A via Poerio abitò anche Gianna Sicari, professoressa nel carcere di Rebibbia, nata a Taranto nel 1954 e scomparsa prematuramente nel 2003. I suoi versi sono musicali e pervasi da una particolare nostalgia. (fuori tutto è fermo e pioviggina/ed è inverno, è inverno a Monteverde dietro i vetri/ nulla fa male, soltanto sogno).

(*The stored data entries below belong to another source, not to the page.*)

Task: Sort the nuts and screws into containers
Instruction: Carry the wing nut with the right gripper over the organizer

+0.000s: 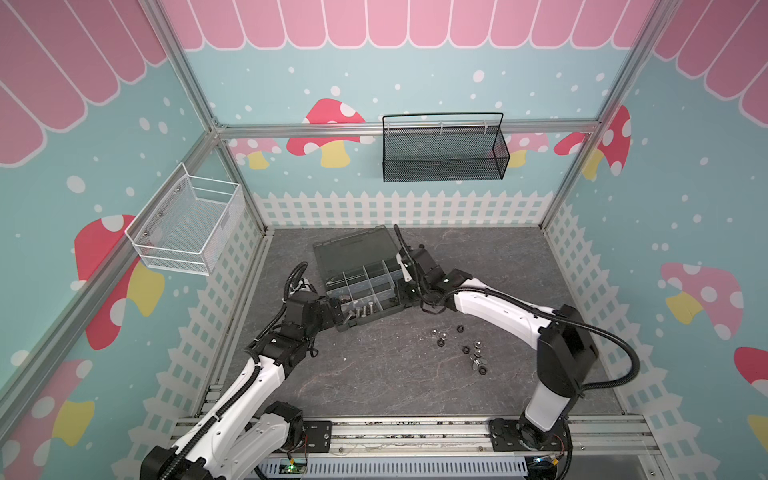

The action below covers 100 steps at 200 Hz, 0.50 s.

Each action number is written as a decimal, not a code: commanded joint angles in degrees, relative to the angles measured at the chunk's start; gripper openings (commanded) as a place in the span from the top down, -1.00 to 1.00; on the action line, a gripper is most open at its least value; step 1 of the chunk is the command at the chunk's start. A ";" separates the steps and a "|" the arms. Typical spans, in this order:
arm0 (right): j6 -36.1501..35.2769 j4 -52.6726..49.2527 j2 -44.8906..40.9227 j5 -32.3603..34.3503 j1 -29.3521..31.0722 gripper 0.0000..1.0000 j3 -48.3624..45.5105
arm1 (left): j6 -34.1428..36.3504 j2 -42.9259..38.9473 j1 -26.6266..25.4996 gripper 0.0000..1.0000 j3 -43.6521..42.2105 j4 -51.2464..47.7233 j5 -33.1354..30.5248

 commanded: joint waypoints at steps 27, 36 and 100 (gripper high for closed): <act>-6.28 0.79 16.27 -5.42 4.09 1.00 19.22 | -3.01 -2.01 -0.06 -0.99 -1.00 -1.93 -0.44; -6.99 0.46 18.67 -5.96 4.50 1.00 22.15 | -3.05 -2.21 -0.06 -0.99 -1.13 -2.34 -0.89; -9.24 -0.84 29.55 -6.22 5.65 1.00 34.24 | -2.56 -2.57 -0.06 -0.99 -1.16 -3.87 -1.84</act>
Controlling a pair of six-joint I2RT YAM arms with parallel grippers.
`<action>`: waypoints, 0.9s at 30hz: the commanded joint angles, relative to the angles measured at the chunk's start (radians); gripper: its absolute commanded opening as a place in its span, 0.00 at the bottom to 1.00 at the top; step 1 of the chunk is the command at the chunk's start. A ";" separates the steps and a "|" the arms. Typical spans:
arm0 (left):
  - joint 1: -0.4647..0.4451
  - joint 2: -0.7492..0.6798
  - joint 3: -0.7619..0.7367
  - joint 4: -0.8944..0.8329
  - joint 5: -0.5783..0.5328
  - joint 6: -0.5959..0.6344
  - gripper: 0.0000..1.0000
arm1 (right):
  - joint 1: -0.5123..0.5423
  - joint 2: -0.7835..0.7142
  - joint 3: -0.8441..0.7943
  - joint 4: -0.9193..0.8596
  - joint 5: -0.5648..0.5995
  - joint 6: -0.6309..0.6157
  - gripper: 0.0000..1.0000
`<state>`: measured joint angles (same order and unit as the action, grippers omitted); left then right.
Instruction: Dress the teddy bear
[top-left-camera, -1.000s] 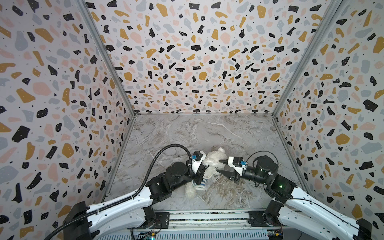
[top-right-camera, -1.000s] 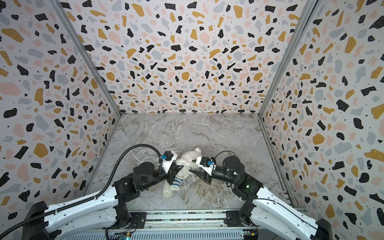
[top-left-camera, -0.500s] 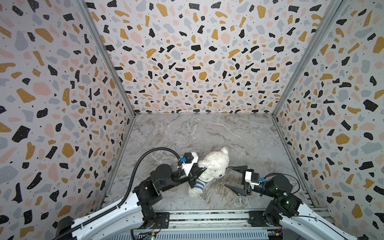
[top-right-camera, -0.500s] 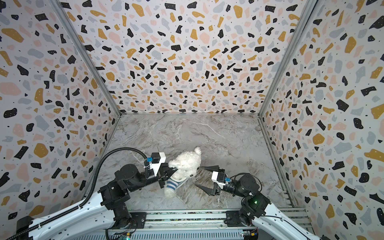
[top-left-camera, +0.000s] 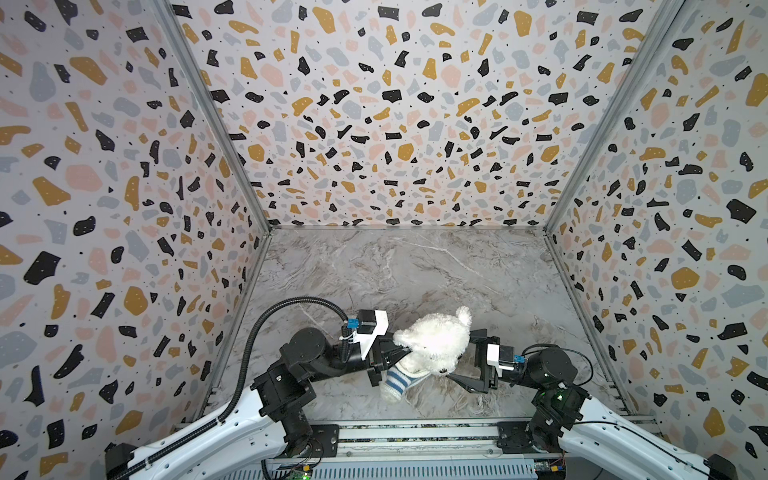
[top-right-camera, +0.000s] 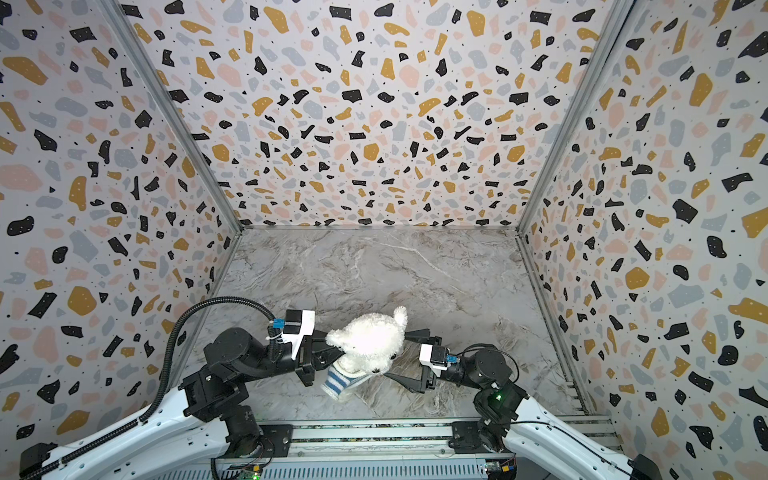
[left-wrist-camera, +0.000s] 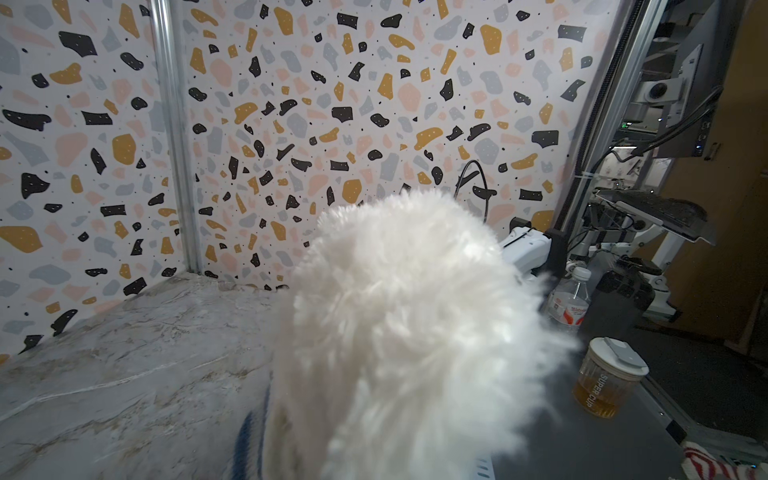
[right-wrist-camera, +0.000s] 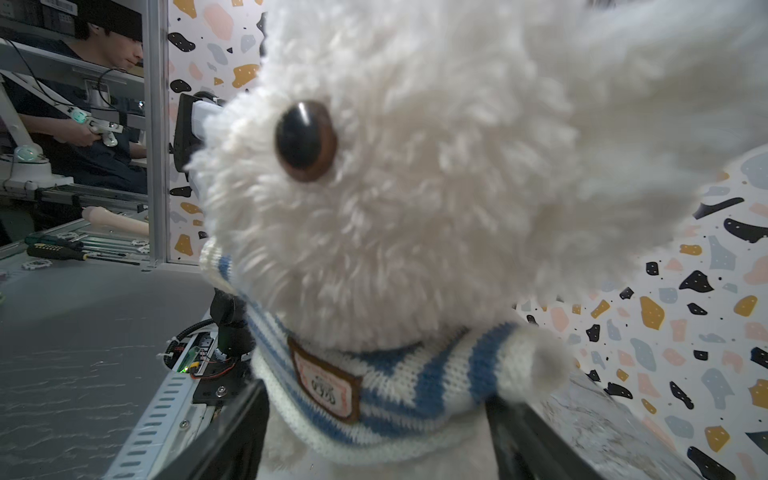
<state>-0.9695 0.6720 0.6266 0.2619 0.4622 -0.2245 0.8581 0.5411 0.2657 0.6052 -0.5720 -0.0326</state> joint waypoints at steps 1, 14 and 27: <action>0.006 0.002 0.024 0.112 0.071 -0.024 0.00 | 0.015 0.026 0.056 0.070 -0.029 -0.011 0.83; 0.005 0.006 0.016 0.182 0.109 -0.067 0.00 | 0.045 0.024 -0.005 0.109 0.115 -0.025 0.83; 0.005 -0.009 0.036 0.206 0.151 -0.101 0.00 | 0.024 -0.038 -0.041 0.046 0.111 -0.009 0.80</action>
<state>-0.9688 0.6773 0.6266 0.3553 0.5739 -0.3046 0.8883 0.4908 0.2024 0.6682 -0.4393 -0.0391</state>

Monteverde Vecchio ha ispirato poeti molto diversi tra loro ma accomunati dalla consapevolezza del fascino discreto di un rione nato all’inizio del Novecento e nel quale si vive un’atmosfera tranquilla e un po’ fuori dal tempo. Come abbiamo visto, per periodi più o meno lunghi della loro vita, questi poeti hanno insegnato nelle scuole, da quelle elementari ai licei e perfino in un istituto penitenziario. Sono convinta che l’esperienza dell’insegnamento abbia contribuito a farli essere poeti. Insegnare significa frequentare i giovani e sentirsi uno di loro. Scrivere poesie vuol dire infatti essere, a qualunque età, giovani e un po’innocenti. Forse anche per questo sento di amare i versi e la loro malinconica armonia.